→ **REQUIRED WORK**:
If a line in the entries below contains the word "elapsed", it counts; report how many such lines there are, and only that number.
=== Begin Enclosure ===
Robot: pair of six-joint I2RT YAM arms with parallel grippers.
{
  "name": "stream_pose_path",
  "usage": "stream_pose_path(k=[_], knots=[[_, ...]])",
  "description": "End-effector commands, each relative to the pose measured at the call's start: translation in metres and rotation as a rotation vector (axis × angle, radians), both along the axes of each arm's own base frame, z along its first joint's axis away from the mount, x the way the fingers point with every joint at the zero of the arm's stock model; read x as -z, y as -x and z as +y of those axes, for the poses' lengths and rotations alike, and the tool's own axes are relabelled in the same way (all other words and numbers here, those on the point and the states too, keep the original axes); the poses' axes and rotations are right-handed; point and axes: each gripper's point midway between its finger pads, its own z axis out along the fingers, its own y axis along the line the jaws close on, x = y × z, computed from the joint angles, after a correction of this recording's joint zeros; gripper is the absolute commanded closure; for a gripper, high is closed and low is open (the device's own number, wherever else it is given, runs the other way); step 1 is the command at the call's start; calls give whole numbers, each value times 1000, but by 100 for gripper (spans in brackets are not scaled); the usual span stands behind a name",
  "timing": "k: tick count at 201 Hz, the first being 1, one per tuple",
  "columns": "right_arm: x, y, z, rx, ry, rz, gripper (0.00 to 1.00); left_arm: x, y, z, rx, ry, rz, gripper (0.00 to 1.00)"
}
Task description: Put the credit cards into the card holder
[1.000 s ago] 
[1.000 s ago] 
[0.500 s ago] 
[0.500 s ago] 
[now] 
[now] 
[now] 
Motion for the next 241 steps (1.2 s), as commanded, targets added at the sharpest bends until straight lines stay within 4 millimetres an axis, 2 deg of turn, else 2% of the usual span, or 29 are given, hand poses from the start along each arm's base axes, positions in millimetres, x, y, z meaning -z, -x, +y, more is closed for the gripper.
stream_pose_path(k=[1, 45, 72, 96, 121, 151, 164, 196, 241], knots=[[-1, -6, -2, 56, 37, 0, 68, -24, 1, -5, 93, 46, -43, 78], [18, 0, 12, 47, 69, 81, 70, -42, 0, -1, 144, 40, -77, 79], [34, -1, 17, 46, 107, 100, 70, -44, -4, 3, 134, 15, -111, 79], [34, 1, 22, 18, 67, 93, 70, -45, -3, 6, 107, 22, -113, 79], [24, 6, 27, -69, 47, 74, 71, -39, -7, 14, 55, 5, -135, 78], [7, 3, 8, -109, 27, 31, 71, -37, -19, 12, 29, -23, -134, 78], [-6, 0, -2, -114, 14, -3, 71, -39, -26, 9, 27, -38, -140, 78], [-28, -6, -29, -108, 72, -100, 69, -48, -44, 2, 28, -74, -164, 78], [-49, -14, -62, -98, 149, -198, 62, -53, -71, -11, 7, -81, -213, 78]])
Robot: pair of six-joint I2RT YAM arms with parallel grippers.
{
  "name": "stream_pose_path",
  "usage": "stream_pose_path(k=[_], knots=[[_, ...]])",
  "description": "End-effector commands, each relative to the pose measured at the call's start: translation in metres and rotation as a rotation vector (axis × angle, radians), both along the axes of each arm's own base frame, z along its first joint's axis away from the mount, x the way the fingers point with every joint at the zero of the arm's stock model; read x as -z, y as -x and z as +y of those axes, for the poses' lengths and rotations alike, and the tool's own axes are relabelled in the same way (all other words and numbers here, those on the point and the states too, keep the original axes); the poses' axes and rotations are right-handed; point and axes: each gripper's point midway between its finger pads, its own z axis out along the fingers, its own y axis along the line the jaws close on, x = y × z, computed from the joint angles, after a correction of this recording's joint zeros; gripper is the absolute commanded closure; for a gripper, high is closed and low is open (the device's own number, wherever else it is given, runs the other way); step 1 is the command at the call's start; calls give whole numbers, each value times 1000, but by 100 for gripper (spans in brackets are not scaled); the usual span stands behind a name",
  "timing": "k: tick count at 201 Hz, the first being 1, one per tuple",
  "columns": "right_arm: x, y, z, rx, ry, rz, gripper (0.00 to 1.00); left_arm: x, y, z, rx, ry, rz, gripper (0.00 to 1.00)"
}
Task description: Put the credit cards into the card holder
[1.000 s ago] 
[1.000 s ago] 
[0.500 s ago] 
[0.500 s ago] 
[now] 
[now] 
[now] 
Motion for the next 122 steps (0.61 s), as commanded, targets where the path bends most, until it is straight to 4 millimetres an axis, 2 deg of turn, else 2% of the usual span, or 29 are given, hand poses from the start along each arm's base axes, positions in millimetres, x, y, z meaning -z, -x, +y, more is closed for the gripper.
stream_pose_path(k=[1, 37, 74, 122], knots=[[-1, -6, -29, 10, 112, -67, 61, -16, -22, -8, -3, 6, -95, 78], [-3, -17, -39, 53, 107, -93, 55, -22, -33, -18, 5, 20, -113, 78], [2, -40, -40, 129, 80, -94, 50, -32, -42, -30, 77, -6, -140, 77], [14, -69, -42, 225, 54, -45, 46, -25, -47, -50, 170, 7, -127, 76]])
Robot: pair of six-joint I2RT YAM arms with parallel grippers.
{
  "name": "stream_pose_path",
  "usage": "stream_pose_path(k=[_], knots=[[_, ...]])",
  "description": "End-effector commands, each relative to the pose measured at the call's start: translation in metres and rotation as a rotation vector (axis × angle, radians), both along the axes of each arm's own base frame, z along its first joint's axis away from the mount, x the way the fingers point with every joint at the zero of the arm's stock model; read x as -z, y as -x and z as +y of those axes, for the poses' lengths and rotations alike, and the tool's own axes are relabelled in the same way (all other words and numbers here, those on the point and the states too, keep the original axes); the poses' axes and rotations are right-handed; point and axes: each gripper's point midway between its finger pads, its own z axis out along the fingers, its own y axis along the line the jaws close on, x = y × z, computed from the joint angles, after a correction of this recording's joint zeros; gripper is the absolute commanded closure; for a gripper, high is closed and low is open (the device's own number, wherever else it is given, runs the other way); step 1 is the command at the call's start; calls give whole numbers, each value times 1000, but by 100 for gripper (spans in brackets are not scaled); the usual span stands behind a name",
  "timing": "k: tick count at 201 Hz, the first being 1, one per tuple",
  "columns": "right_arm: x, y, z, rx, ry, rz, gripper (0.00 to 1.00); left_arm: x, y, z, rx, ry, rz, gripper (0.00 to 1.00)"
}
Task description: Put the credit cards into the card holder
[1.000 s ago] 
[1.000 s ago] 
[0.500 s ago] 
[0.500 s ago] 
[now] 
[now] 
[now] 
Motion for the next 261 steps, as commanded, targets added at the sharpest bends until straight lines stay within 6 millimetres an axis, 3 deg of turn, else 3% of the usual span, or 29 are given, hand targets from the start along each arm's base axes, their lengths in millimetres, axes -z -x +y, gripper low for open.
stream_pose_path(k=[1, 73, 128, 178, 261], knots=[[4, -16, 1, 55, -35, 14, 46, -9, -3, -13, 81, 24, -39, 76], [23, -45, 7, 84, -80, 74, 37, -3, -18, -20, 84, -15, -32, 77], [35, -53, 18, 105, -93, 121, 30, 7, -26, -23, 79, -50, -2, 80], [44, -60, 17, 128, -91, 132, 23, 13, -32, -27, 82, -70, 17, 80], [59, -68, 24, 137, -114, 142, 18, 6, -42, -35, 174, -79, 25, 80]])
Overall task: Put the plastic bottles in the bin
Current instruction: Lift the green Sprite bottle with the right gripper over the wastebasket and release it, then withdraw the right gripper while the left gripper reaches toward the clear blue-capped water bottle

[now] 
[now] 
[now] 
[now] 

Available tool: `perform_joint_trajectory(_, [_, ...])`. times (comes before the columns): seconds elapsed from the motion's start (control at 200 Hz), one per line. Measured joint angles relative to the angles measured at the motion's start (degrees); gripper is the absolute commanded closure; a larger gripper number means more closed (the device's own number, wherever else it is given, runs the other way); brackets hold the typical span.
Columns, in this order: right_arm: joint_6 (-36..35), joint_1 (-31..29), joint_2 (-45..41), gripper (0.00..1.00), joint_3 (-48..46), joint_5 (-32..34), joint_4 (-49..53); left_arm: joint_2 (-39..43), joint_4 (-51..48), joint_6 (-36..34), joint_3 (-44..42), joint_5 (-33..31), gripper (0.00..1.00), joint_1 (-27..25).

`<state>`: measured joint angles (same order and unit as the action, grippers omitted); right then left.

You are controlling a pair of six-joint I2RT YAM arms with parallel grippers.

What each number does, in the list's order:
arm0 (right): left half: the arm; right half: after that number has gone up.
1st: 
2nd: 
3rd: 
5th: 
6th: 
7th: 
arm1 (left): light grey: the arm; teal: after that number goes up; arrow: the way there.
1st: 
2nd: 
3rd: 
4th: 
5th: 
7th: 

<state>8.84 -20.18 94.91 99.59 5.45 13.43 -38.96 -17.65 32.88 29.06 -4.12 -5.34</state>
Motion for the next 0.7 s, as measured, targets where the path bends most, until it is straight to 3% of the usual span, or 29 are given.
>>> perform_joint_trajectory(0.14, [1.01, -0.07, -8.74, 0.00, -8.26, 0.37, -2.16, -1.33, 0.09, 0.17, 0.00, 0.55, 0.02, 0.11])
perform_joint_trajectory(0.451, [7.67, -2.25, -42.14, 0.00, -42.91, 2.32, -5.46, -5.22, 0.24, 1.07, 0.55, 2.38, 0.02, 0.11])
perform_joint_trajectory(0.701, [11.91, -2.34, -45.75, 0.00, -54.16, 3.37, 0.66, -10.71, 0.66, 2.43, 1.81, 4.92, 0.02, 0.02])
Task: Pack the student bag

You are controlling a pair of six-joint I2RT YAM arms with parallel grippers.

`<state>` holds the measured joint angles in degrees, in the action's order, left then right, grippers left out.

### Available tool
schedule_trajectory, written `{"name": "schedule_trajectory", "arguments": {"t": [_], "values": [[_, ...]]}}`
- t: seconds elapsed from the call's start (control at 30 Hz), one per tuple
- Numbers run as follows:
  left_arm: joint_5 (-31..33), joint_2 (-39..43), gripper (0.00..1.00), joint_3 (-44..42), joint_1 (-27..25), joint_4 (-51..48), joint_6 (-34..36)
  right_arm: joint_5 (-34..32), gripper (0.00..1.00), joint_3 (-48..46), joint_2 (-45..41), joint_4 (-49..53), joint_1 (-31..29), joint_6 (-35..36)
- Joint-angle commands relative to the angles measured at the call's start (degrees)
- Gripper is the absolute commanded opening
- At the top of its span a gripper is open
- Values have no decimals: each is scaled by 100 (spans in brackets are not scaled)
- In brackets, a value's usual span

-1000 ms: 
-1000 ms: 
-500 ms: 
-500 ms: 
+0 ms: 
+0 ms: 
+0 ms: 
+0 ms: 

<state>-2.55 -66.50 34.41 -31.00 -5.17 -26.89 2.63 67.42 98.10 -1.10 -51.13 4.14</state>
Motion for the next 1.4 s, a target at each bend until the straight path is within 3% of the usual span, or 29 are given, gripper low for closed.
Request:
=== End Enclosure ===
→ **OUTPUT**:
2